WORK ITEM: Would you please repeat all of the data exactly, omitting the pictures?
========
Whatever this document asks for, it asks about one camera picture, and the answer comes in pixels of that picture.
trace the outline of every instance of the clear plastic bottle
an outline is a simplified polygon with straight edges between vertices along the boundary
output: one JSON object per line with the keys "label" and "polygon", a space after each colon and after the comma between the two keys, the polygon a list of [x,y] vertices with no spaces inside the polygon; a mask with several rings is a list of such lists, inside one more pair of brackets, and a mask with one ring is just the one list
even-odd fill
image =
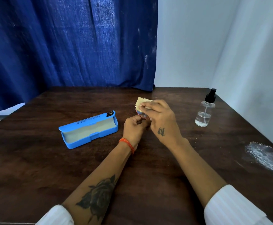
========
TASK RESULT:
Whatever this document asks for, it asks about one camera picture, and the answer comes in pixels of that picture.
trace the outline of every instance of the clear plastic bottle
an outline is a simplified polygon with straight edges between vertices along the boundary
output: one JSON object per line with the keys "label" and "polygon", a space after each colon and after the comma between the two keys, the polygon a list of [x,y] vertices with no spaces inside the polygon; a mask with several rings is a list of such lists, inside one more pair of brackets, and a mask with one ring is just the one list
even-odd fill
image =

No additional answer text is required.